Moreover, AI technologies like ML, NLP, and computer vision are pivotal in advancing the research on TCM’s material basis. In the realm of quantitative analysis, AI enables precise identification of medicinal material sources, classification of chemical components, and analysis of biopharmaceutical properties. In inference analysis, AI’s capabilities extend to delineating efficacious substances and their mechanisms of action, analyzing interactions from a systems biology perspective, and discovering new indications and therapeutic potentials. The study introduces two advanced AI-driven models that underscore the significant role of AI in TCM research: the “component-syndrome” model, an end-to-end data-driven approach that integrates and analyzes complex datasets to predict syndrome-component correlations, and the IVIVC model for oral formulations, which mechanistically models the dissolution, absorption, and efficacy of TCM components, providing a predictive framework for their clinical efficacy.

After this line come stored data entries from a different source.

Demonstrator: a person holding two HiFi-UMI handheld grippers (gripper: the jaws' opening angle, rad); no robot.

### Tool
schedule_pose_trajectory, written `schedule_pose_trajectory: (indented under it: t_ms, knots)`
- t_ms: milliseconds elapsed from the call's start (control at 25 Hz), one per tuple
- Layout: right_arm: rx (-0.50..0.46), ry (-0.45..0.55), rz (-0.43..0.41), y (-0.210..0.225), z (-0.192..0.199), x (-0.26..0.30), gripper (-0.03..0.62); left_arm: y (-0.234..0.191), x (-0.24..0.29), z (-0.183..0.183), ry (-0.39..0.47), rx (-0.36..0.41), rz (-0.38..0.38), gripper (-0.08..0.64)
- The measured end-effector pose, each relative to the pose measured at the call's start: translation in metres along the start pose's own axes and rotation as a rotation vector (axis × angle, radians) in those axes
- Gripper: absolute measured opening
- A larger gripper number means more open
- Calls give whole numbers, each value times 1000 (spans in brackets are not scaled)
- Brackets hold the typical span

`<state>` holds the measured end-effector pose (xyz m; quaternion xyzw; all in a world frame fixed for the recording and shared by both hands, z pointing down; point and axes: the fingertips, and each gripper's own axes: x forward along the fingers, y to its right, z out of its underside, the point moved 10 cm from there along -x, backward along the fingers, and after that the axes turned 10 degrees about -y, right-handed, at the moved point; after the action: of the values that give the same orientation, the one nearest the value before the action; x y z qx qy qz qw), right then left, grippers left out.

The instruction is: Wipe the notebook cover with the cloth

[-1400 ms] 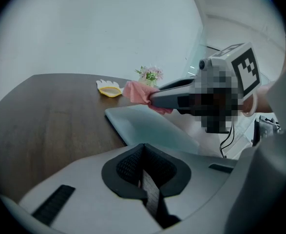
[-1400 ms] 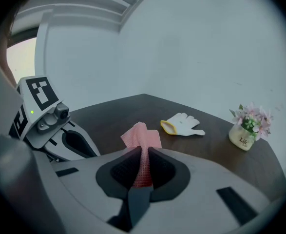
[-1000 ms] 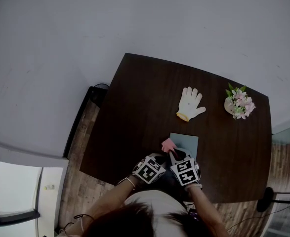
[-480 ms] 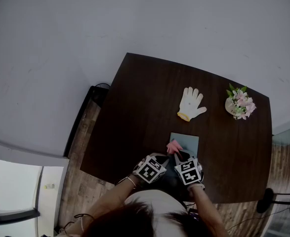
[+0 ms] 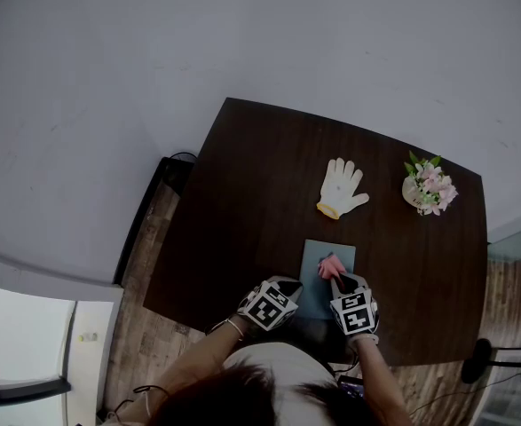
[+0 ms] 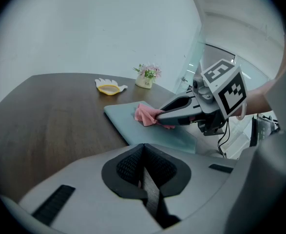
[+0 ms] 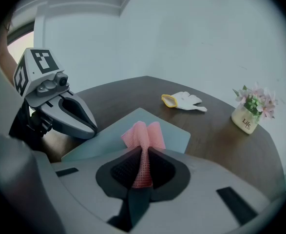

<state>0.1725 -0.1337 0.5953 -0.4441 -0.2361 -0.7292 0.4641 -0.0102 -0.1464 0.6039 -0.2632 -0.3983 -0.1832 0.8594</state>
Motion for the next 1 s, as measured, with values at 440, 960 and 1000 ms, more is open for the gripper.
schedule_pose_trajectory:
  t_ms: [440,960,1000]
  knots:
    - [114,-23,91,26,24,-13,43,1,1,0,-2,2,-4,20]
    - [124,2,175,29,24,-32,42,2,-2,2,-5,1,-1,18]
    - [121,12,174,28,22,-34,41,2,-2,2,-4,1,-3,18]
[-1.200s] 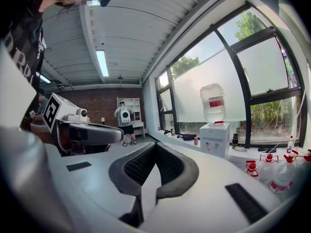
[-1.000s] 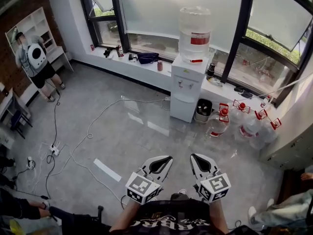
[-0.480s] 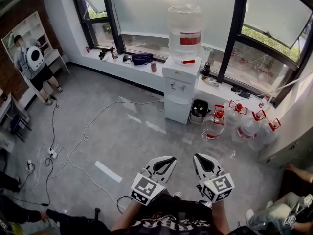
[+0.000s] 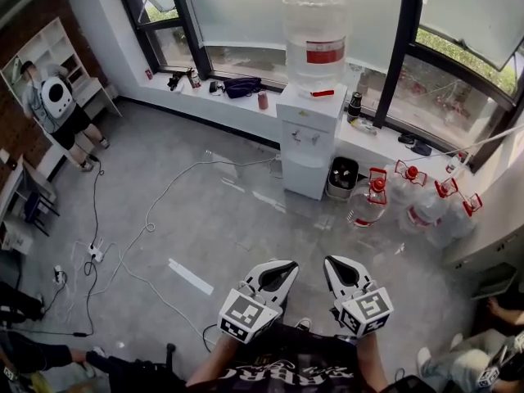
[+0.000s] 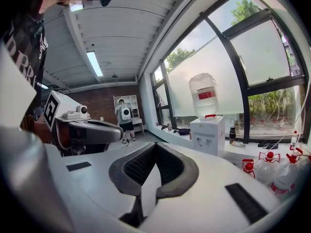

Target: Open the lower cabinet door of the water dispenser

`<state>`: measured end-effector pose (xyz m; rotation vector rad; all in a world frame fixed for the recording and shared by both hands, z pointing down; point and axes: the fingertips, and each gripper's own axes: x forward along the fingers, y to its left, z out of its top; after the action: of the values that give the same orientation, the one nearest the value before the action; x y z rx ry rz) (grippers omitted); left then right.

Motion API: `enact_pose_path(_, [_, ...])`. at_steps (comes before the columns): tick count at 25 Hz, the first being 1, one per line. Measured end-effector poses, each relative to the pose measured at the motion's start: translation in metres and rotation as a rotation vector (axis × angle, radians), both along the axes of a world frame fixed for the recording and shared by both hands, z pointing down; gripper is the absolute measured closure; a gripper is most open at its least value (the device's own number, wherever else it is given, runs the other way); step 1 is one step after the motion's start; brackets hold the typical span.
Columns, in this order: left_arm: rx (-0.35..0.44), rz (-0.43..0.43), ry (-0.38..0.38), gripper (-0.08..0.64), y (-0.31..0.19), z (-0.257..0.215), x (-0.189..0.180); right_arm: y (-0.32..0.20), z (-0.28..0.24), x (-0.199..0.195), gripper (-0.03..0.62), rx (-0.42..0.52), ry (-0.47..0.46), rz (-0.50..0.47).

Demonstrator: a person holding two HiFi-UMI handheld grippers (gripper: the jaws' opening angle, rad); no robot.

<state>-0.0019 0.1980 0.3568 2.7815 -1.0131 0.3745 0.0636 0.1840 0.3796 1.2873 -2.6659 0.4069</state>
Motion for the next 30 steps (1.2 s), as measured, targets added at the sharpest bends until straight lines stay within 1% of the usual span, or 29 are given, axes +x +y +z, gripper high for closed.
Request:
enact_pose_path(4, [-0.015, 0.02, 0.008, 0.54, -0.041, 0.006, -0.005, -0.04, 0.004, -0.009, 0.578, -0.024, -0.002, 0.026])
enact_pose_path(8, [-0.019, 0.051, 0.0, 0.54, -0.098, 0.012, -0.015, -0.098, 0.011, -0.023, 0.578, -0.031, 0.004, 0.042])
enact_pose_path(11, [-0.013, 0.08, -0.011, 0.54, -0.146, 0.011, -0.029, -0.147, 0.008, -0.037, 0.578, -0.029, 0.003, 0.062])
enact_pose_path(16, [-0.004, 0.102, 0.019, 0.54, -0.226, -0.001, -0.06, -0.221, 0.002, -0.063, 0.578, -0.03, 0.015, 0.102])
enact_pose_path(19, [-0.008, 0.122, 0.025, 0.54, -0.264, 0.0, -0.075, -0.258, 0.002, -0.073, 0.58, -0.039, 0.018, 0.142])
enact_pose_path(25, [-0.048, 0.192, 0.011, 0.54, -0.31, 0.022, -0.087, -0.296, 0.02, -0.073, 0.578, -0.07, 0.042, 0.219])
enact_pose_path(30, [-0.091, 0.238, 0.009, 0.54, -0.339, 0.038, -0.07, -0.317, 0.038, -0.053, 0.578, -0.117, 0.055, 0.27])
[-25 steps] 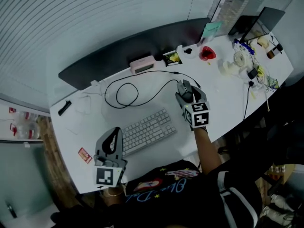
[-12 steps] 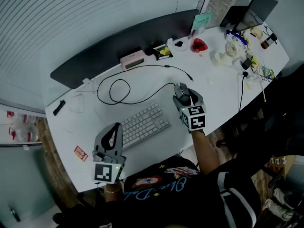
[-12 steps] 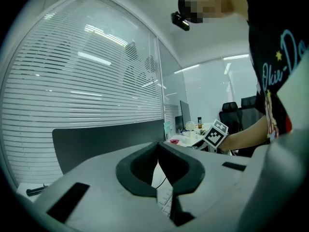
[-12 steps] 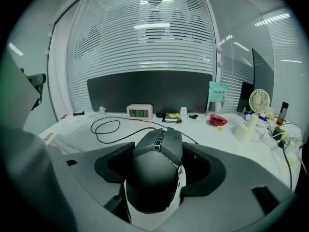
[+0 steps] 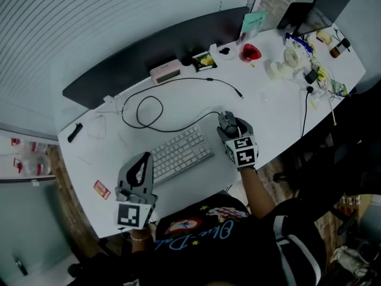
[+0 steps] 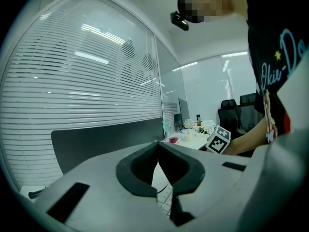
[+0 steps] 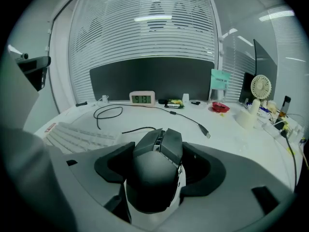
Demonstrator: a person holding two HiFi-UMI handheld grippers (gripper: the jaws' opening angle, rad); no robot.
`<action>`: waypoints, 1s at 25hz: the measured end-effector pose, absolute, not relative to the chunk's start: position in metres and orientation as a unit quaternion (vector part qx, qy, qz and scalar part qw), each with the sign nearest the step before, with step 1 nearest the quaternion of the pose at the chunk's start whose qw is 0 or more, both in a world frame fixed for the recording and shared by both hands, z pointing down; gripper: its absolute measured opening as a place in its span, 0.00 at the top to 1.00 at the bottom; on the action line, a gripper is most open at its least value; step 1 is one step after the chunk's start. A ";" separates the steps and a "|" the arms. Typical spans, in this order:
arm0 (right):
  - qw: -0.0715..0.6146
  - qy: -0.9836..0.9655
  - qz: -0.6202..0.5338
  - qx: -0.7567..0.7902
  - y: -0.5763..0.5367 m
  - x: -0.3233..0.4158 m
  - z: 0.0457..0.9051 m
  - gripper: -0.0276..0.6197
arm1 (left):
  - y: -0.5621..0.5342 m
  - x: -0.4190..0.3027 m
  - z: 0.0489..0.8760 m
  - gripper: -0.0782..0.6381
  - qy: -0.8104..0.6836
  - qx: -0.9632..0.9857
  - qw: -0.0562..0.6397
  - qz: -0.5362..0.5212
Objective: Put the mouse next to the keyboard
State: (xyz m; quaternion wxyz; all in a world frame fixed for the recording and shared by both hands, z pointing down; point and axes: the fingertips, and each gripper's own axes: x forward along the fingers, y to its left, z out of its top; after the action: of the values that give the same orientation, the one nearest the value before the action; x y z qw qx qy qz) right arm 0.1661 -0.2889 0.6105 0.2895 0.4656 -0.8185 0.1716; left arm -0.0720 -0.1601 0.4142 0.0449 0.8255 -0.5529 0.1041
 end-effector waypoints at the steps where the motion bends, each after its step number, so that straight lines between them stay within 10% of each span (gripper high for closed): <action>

Ultimately, this research propels forward the integration of traditional medicinal knowledge with modern computational techniques, laying a methodological foundation for future endeavors at the intersection of AI and TCM. This balanced approach promises innovative advancements that merge traditional insights with scientific inquiry, underscoring AI’s potential to enrich the TCM field and marking a step towards its enhanced scientific understanding and broader application.
Acknowledgments
This research was supported by the National Natural Science Foundation of China (82230117). The funders of the study had no role in study design, data collection, data analysis, data interpretation, or writing of the report.
Compliance with ethics guidelines
Jingqi Zeng and Xiaobin Jia declare that they have no conflict of interest or financial conflicts to disclose.